Milton and Sally Michel Avery were artists dedicated to painting what they saw at a time of uncertainty for realism in American art. From 1946 to 1958 Abstract Expressionism, a gestural or action painting style with roots in European Surrealism, was at its height of popularity. The Averys saw that bridges between realism and abstraction can go both ways and color, structure, and light are the common denominators. This realization led to recognizing that shapes, spaces, and color form a set of unique relationships independent of any subject matter. The Averys modernized realism by using the shapes of things, the spaces around them, and color in new ways. They treated color less naturalistically to reflect mood and transcend the factual aspects of realistic subjects. The Averys also found that reducing the number of shapes and colors in a painting and eliminating illusionistic rounded volumes and modeled forms added modernity to a scene. Shape and color could become equal when shapes were used as containers of color. Fields of color could be stacked to indicate foreground, middle ground, distance, and sky. The Averys used patterns, organic or geometric, to express the forces as well as the forms of nature. Liquid or transparent areas of paint could embody the forces of wind and water. The refinement of their artistic visions evolved over many years of sketching, painting, looking, and sharing ideas on art.

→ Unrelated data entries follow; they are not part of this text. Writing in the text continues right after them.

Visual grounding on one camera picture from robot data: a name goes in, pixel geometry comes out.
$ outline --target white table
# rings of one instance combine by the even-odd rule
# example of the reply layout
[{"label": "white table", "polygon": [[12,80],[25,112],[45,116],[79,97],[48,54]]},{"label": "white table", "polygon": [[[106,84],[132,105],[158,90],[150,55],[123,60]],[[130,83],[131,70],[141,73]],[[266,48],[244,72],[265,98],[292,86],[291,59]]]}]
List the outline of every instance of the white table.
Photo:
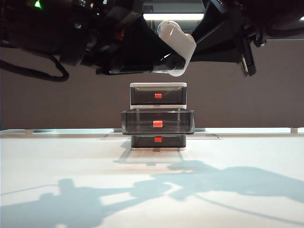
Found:
[{"label": "white table", "polygon": [[1,227],[304,227],[304,134],[190,138],[183,152],[105,136],[2,134]]}]

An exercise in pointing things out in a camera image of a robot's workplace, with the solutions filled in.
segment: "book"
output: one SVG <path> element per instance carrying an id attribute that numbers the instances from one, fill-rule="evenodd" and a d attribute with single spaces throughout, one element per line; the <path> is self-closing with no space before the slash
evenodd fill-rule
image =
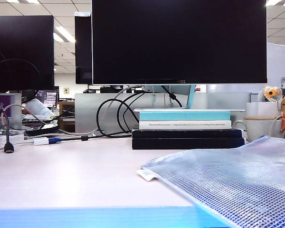
<path id="1" fill-rule="evenodd" d="M 230 112 L 223 111 L 160 111 L 139 112 L 140 121 L 169 120 L 230 120 Z"/>
<path id="2" fill-rule="evenodd" d="M 164 130 L 139 129 L 138 124 L 132 129 L 133 138 L 241 138 L 240 129 L 208 129 L 208 130 Z"/>
<path id="3" fill-rule="evenodd" d="M 139 121 L 139 129 L 231 129 L 231 120 Z"/>
<path id="4" fill-rule="evenodd" d="M 132 138 L 133 150 L 236 148 L 244 138 Z"/>

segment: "white mug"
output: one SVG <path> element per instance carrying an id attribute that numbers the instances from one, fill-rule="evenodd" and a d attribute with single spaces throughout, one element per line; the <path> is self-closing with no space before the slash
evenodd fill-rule
<path id="1" fill-rule="evenodd" d="M 248 142 L 254 141 L 263 135 L 269 135 L 276 138 L 284 138 L 285 131 L 281 131 L 282 120 L 237 120 L 233 123 L 242 123 L 247 130 Z"/>
<path id="2" fill-rule="evenodd" d="M 281 115 L 279 102 L 251 102 L 246 103 L 245 116 L 263 116 L 274 119 Z"/>

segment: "computer screen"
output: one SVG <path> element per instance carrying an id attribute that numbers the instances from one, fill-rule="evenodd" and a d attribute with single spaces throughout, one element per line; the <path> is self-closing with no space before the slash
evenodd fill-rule
<path id="1" fill-rule="evenodd" d="M 57 107 L 59 89 L 39 90 L 35 96 L 46 107 Z"/>
<path id="2" fill-rule="evenodd" d="M 54 86 L 53 16 L 0 16 L 0 91 Z M 19 61 L 26 60 L 33 64 Z"/>
<path id="3" fill-rule="evenodd" d="M 92 84 L 91 16 L 75 16 L 76 84 Z"/>
<path id="4" fill-rule="evenodd" d="M 265 83 L 265 4 L 92 0 L 93 83 Z"/>

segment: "office desk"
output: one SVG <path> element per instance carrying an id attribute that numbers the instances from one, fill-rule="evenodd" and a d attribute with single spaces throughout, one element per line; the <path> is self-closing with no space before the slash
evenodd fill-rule
<path id="1" fill-rule="evenodd" d="M 131 138 L 93 139 L 0 151 L 0 209 L 190 206 L 140 165 L 180 150 L 135 150 Z"/>

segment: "ceiling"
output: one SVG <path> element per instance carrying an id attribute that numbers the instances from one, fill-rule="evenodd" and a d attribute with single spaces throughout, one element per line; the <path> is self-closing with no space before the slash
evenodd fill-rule
<path id="1" fill-rule="evenodd" d="M 2 15 L 53 15 L 55 27 L 63 26 L 75 37 L 74 12 L 91 11 L 91 0 L 39 0 L 40 4 L 8 3 L 0 0 Z M 268 42 L 285 45 L 285 6 L 267 7 Z M 75 44 L 55 42 L 56 73 L 75 73 Z"/>

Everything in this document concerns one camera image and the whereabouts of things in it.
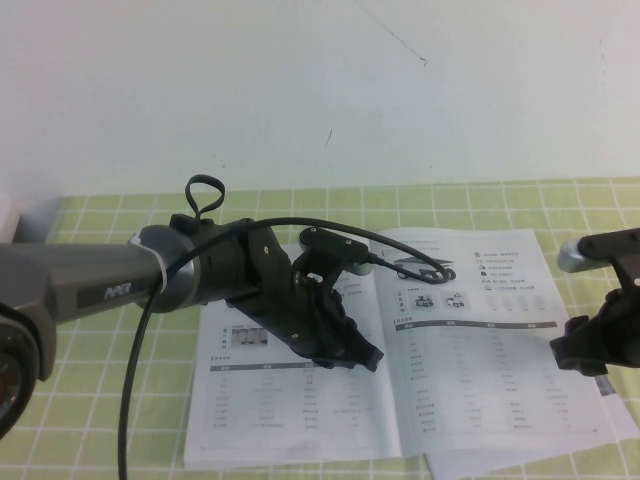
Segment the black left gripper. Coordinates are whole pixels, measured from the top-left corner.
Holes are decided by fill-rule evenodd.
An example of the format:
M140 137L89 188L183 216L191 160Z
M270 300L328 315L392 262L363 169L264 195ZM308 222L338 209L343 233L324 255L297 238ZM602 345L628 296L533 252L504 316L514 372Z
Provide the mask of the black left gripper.
M355 322L337 291L298 272L264 281L227 304L320 367L376 371L384 357L371 324Z

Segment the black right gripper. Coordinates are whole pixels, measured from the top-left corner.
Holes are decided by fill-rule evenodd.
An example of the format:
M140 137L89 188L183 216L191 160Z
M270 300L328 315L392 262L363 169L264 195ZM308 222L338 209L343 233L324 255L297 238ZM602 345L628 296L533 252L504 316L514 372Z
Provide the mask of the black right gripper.
M605 352L601 360L580 340L600 338ZM557 367L564 371L605 375L608 366L639 368L639 287L618 288L605 296L598 316L570 318L564 337L549 342Z

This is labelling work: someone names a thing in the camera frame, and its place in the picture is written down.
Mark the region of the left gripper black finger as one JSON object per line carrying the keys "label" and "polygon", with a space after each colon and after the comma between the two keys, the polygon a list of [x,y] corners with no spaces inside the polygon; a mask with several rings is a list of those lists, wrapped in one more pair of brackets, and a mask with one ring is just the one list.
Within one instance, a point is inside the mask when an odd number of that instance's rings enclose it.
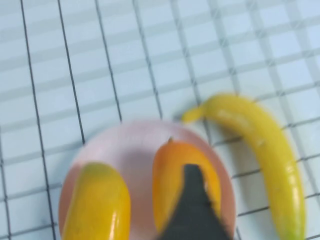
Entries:
{"label": "left gripper black finger", "polygon": [[183,167],[184,186],[160,240],[231,240],[232,236],[212,209],[200,167]]}

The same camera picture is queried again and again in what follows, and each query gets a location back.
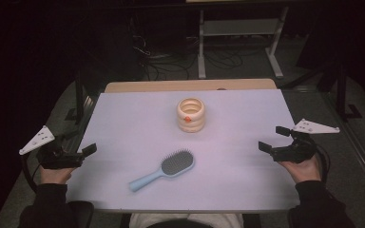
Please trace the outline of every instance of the hand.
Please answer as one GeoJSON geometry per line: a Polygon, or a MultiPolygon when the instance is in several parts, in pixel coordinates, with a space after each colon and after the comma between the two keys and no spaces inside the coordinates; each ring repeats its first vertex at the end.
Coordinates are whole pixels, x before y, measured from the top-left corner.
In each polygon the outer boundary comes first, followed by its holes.
{"type": "Polygon", "coordinates": [[[279,164],[286,168],[295,183],[303,181],[321,181],[316,155],[310,160],[303,161],[302,163],[281,161],[279,164]]]}
{"type": "Polygon", "coordinates": [[[73,170],[76,168],[45,169],[40,166],[41,183],[66,184],[70,179],[73,170]]]}

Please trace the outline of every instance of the person's right arm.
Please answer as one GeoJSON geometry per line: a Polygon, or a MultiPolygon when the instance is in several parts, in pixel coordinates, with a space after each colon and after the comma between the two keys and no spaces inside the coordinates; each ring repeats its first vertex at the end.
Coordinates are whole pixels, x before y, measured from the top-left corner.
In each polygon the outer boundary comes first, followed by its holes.
{"type": "Polygon", "coordinates": [[[289,211],[295,228],[355,228],[345,204],[335,199],[321,181],[316,156],[302,163],[280,162],[296,183],[300,205],[289,211]]]}

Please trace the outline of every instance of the hairbrush handle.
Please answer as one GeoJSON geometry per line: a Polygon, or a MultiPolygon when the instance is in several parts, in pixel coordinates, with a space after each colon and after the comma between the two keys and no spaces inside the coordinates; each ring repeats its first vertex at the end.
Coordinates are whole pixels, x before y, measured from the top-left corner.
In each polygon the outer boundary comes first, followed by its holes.
{"type": "Polygon", "coordinates": [[[149,184],[150,182],[154,181],[155,179],[164,176],[164,172],[162,171],[162,168],[160,168],[159,170],[157,170],[154,173],[151,173],[149,175],[146,175],[142,178],[139,178],[137,180],[134,180],[133,182],[131,182],[129,184],[129,189],[132,192],[136,192],[139,189],[145,187],[147,184],[149,184]]]}

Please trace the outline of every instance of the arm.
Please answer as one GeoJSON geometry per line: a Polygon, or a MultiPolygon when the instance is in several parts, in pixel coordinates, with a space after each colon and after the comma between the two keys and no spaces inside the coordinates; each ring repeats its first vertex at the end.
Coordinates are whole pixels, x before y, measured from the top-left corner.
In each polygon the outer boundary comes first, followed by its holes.
{"type": "Polygon", "coordinates": [[[41,184],[37,186],[34,203],[26,207],[20,216],[20,228],[77,227],[66,203],[66,182],[73,170],[40,168],[41,184]]]}
{"type": "Polygon", "coordinates": [[[345,212],[345,204],[335,199],[321,181],[316,156],[309,161],[280,162],[296,183],[300,205],[289,211],[295,228],[355,228],[345,212]]]}

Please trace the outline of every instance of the light-colored pants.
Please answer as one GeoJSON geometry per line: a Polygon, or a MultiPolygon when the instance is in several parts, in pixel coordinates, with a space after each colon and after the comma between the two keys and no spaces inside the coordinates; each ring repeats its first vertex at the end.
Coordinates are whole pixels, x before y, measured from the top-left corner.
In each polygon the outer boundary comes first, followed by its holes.
{"type": "Polygon", "coordinates": [[[159,222],[188,219],[213,228],[242,228],[241,214],[132,214],[129,228],[146,228],[159,222]]]}

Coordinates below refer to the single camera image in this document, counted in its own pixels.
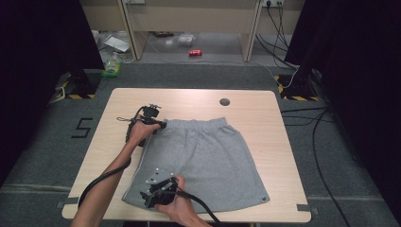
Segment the red can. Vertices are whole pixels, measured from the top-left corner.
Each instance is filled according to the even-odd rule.
[[[193,56],[201,56],[201,49],[190,50],[189,57],[193,57]]]

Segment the round hole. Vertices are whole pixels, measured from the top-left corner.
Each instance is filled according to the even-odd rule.
[[[228,105],[230,105],[230,99],[228,99],[228,98],[222,98],[222,99],[220,100],[220,104],[221,104],[221,106],[228,106]]]

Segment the human arm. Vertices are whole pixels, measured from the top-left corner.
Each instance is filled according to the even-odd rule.
[[[185,190],[184,179],[180,175],[174,176],[178,181],[179,190]],[[168,205],[156,204],[154,206],[158,211],[167,214],[171,220],[186,226],[186,227],[203,227],[211,226],[203,219],[199,218],[195,212],[192,201],[188,198],[184,198],[176,195],[174,201]]]
[[[123,166],[131,157],[135,148],[139,143],[146,139],[153,131],[158,130],[160,125],[145,125],[141,121],[137,121],[131,130],[129,140],[121,149],[120,153],[103,171],[107,173],[111,170]],[[72,227],[77,226],[99,226],[103,220],[103,216],[109,207],[113,198],[115,189],[121,179],[123,171],[117,172],[112,176],[104,179],[96,184],[86,195],[85,200],[78,209],[73,221]]]

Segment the power outlet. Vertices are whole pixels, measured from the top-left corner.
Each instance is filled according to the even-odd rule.
[[[271,8],[278,8],[281,4],[281,6],[284,5],[284,0],[263,0],[263,7],[266,8],[268,6],[268,1],[271,2],[270,7]]]
[[[145,0],[126,0],[127,4],[145,5]]]

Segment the gray skirt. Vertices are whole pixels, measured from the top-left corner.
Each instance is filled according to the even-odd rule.
[[[213,212],[269,200],[245,140],[224,117],[166,123],[165,129],[147,139],[123,201],[146,209],[140,192],[149,190],[146,180],[156,168],[183,176],[185,191],[203,200]],[[205,213],[199,204],[193,204],[197,213]]]

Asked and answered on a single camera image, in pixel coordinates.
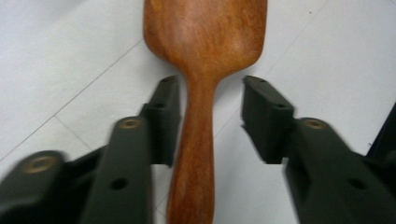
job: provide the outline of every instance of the black plastic part
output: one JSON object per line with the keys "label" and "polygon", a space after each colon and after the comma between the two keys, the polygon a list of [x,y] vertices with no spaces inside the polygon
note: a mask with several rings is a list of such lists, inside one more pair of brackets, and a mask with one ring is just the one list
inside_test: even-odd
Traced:
{"label": "black plastic part", "polygon": [[172,166],[180,123],[180,105],[177,77],[161,80],[148,104],[139,114],[148,120],[152,153],[151,164]]}
{"label": "black plastic part", "polygon": [[146,119],[117,122],[79,223],[153,222],[149,149]]}
{"label": "black plastic part", "polygon": [[76,159],[75,161],[68,162],[67,166],[69,168],[68,172],[70,178],[72,179],[79,178],[83,175],[87,175],[93,172],[96,169],[100,158],[102,157],[102,155],[106,150],[107,150],[107,146],[100,147],[95,151],[92,151]]}
{"label": "black plastic part", "polygon": [[244,128],[261,158],[269,164],[280,164],[286,156],[281,145],[293,123],[294,108],[261,78],[247,76],[244,83]]}
{"label": "black plastic part", "polygon": [[392,151],[396,151],[396,104],[391,109],[367,157],[384,162]]}
{"label": "black plastic part", "polygon": [[301,223],[396,223],[396,201],[379,178],[318,119],[299,119],[286,175]]}
{"label": "black plastic part", "polygon": [[396,195],[396,151],[388,153],[387,158],[382,163],[382,179],[388,185],[389,190]]}
{"label": "black plastic part", "polygon": [[64,156],[57,151],[41,151],[19,162],[0,186],[1,223],[45,223],[45,204],[58,193],[63,171]]}

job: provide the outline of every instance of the wooden spoon
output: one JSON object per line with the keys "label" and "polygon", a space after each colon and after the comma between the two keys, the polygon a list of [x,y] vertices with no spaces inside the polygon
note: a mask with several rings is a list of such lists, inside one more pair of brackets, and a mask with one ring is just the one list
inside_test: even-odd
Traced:
{"label": "wooden spoon", "polygon": [[212,223],[212,109],[217,85],[262,53],[266,0],[146,0],[144,37],[186,78],[188,104],[168,198],[168,224]]}

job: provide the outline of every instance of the floor tile
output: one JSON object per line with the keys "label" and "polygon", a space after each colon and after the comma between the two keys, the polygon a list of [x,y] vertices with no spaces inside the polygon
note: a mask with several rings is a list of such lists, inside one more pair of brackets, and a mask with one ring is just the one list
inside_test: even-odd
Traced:
{"label": "floor tile", "polygon": [[268,1],[267,26],[262,56],[250,75],[265,77],[283,57],[298,35],[317,16],[328,0]]}
{"label": "floor tile", "polygon": [[142,38],[143,1],[8,1],[0,8],[0,158]]}
{"label": "floor tile", "polygon": [[297,223],[281,165],[267,165],[241,128],[238,110],[215,140],[220,223]]}
{"label": "floor tile", "polygon": [[366,153],[396,101],[395,39],[390,1],[332,0],[268,79],[298,117],[327,120]]}
{"label": "floor tile", "polygon": [[168,203],[168,196],[166,195],[166,197],[160,202],[160,204],[157,207],[157,210],[161,213],[164,214],[166,216],[166,205]]}
{"label": "floor tile", "polygon": [[0,179],[3,179],[18,161],[44,150],[62,151],[68,161],[75,160],[91,151],[61,122],[57,119],[50,119],[34,135],[0,160]]}
{"label": "floor tile", "polygon": [[98,148],[107,143],[118,119],[137,115],[158,82],[175,72],[141,41],[57,116],[91,148]]}
{"label": "floor tile", "polygon": [[155,224],[165,224],[166,223],[166,219],[163,216],[163,214],[161,214],[158,211],[156,211],[154,213],[154,223]]}
{"label": "floor tile", "polygon": [[159,208],[164,198],[168,195],[173,169],[165,165],[151,165],[151,172],[153,176],[154,206]]}

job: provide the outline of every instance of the white tile floor
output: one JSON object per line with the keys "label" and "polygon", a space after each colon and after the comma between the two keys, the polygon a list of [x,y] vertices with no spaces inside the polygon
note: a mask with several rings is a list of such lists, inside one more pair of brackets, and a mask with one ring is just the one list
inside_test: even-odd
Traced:
{"label": "white tile floor", "polygon": [[[142,0],[2,4],[0,178],[35,151],[60,149],[74,159],[105,144],[113,122],[137,113],[161,78],[178,74],[142,41],[142,7]],[[243,75],[270,80],[298,117],[327,120],[365,153],[396,101],[395,58],[395,0],[270,0],[262,57],[217,91],[214,223],[297,222],[282,167],[263,164],[240,128]],[[155,217],[164,223],[172,170],[153,170]]]}

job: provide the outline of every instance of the brass screw
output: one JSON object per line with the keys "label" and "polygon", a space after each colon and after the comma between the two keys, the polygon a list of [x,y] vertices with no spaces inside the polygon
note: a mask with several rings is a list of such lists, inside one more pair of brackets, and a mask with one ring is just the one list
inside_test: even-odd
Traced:
{"label": "brass screw", "polygon": [[325,129],[326,124],[324,124],[322,121],[317,120],[317,119],[307,119],[304,121],[304,124],[312,129]]}
{"label": "brass screw", "polygon": [[58,159],[52,156],[42,156],[29,160],[24,166],[26,174],[36,174],[48,170]]}
{"label": "brass screw", "polygon": [[119,127],[122,129],[133,129],[140,125],[140,120],[138,119],[126,119],[120,122]]}

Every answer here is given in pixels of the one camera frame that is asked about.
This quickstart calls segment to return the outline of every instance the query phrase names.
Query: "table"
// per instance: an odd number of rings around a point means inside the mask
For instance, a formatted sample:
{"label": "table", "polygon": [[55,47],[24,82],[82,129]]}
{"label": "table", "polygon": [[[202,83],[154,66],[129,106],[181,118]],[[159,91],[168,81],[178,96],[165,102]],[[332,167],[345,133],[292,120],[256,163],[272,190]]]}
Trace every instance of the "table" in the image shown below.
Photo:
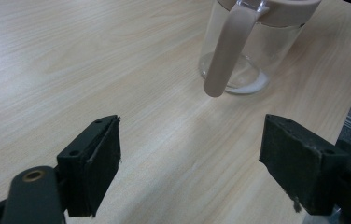
{"label": "table", "polygon": [[209,0],[0,0],[0,200],[19,172],[118,114],[122,162],[97,218],[301,223],[258,162],[267,113],[335,143],[351,106],[351,5],[324,0],[269,86],[203,91]]}

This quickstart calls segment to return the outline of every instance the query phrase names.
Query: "beige handle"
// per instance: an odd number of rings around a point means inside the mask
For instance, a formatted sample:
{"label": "beige handle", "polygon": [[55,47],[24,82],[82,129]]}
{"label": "beige handle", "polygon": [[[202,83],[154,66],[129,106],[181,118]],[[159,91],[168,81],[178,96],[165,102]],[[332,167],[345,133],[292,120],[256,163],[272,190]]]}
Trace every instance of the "beige handle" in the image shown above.
{"label": "beige handle", "polygon": [[204,91],[211,97],[219,97],[225,91],[239,54],[257,21],[259,13],[235,4],[225,21],[214,51]]}

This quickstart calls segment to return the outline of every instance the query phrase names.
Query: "light wood tabletop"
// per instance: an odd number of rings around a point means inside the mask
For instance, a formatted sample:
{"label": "light wood tabletop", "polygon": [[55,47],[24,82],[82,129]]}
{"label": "light wood tabletop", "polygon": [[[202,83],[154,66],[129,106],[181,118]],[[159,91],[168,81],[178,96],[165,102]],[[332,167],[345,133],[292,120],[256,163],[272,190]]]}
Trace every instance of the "light wood tabletop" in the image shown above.
{"label": "light wood tabletop", "polygon": [[211,0],[0,0],[0,200],[117,114],[119,171],[91,219],[68,223],[301,223],[258,161],[265,114],[335,143],[351,106],[351,4],[323,0],[269,85],[203,91]]}

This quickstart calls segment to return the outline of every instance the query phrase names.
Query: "glass coffee pot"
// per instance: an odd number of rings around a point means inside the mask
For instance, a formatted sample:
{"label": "glass coffee pot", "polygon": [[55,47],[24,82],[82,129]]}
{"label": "glass coffee pot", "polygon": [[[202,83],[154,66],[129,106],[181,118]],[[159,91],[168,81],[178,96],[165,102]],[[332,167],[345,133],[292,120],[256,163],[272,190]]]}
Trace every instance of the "glass coffee pot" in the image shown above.
{"label": "glass coffee pot", "polygon": [[204,91],[265,87],[320,1],[215,0],[199,61]]}

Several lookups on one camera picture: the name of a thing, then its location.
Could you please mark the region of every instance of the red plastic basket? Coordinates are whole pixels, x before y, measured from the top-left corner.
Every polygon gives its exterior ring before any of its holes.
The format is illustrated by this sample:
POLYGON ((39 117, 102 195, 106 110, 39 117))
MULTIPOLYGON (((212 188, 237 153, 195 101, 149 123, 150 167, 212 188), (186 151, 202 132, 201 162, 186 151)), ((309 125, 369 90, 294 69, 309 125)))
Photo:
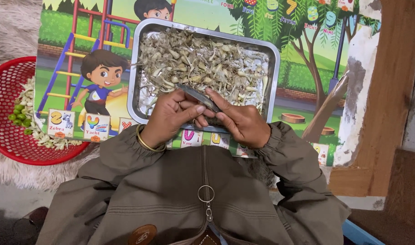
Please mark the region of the red plastic basket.
POLYGON ((26 83, 35 75, 35 56, 13 59, 0 66, 0 152, 17 162, 30 165, 60 164, 79 155, 89 142, 70 146, 64 150, 39 147, 31 135, 24 135, 24 128, 15 126, 7 119, 12 114, 14 100, 26 83))

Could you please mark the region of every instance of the metal tray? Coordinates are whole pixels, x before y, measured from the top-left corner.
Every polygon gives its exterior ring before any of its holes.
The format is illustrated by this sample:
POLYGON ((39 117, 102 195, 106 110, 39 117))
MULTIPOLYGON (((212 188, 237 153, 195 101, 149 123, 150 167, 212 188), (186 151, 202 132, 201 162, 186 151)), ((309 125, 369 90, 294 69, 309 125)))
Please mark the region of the metal tray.
MULTIPOLYGON (((170 27, 174 27, 179 31, 188 29, 189 31, 193 31, 194 36, 197 37, 205 37, 215 42, 222 42, 224 44, 238 43, 246 50, 265 53, 268 56, 268 84, 266 86, 265 94, 263 95, 264 114, 262 116, 266 119, 267 123, 271 122, 274 100, 276 97, 277 78, 279 75, 280 67, 280 53, 275 45, 270 42, 256 40, 249 37, 241 37, 218 31, 211 31, 203 28, 183 25, 167 20, 149 18, 141 21, 135 29, 133 35, 132 64, 138 62, 140 55, 139 45, 145 33, 150 34, 166 31, 170 27)), ((138 123, 147 123, 148 117, 146 117, 145 112, 142 112, 138 106, 140 82, 140 67, 131 66, 127 95, 127 110, 129 115, 138 123)), ((182 128, 190 130, 203 130, 208 132, 227 132, 225 128, 216 126, 208 126, 203 129, 199 129, 195 128, 193 125, 185 124, 182 126, 182 128)))

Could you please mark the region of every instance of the jacket sleeve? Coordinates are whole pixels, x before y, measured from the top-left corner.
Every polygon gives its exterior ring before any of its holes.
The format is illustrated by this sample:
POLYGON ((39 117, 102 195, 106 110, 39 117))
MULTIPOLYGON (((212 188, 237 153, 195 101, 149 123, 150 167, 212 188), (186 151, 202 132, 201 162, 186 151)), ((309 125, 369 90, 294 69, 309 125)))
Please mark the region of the jacket sleeve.
POLYGON ((318 153, 289 125, 275 122, 270 127, 270 139, 256 153, 280 178, 277 188, 285 198, 275 208, 292 241, 343 244, 341 227, 351 211, 327 189, 318 153))
POLYGON ((59 186, 37 245, 87 244, 123 178, 162 156, 139 144, 136 126, 102 142, 100 156, 85 163, 74 180, 59 186))

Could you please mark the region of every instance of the cartoon boy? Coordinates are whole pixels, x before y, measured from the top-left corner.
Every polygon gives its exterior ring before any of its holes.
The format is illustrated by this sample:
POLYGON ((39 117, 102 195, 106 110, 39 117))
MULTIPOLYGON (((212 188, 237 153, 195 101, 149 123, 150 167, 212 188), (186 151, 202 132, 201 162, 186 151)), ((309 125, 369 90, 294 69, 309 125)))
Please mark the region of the cartoon boy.
MULTIPOLYGON (((92 81, 93 84, 87 86, 72 103, 73 108, 82 106, 81 100, 86 93, 89 96, 85 101, 85 110, 87 113, 110 115, 106 109, 106 98, 108 96, 118 97, 127 93, 128 87, 122 86, 118 92, 112 92, 108 87, 118 85, 121 82, 121 74, 127 69, 128 62, 126 59, 118 55, 104 50, 97 49, 90 54, 87 54, 82 60, 80 72, 82 76, 92 81)), ((118 132, 109 129, 109 135, 115 136, 118 132)))
POLYGON ((173 11, 167 0, 137 0, 133 10, 141 21, 147 18, 169 20, 173 11))

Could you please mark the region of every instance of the olive jacket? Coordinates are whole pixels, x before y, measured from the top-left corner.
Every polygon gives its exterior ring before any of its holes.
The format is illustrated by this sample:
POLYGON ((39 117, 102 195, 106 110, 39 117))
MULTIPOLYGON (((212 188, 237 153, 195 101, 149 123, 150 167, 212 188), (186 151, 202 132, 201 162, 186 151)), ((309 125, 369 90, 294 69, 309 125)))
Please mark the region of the olive jacket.
POLYGON ((289 125, 270 127, 270 139, 255 151, 280 177, 285 198, 277 205, 227 149, 154 153, 139 144, 134 125, 102 142, 100 157, 61 184, 36 244, 126 245, 135 229, 153 225, 149 244, 189 245, 208 224, 229 245, 343 244, 350 209, 327 189, 317 152, 289 125), (198 192, 204 185, 215 193, 198 192), (199 197, 213 198, 210 210, 199 197))

In March of 1964 Milton’s health put him in a New York hospital where he died in January of 1965. Sally worked tirelessly to ensure Milton’s legacy while also continuing to paint and evolve the way she used materials for another twenty-five years. To achieve a dry paint surface with a soft matte feel, she mixed large amounts of turpentine with her paint. Always frugal with pigment, Sally used rags to moderate layers of color in a shape, and added luminosity by tinting colors with white pigment. Her experimentation with color harmonies was often daring. When she wanted textural interest or to bring attention to the two-dimensional surface of a canvas, she scratched into the paint. In the figures, animals, still lifes, and landscapes she painted, Sally worked to achieve mood and movement rather than detailed representation. She continued to find her imagery in the visible world, often inspired by her own travels. To present images in a modern way took careful consideration and skill in Sally Michel's use of non-associative color for mood, selection and placement of realistic shapes, and attention to the edges of reductive forms to achieve flattened compositions. In her art, Sally Michel understood and adapted elements from the two streams of representation and abstraction to refresh realism, keeping it relevant after Abstract Expressionism.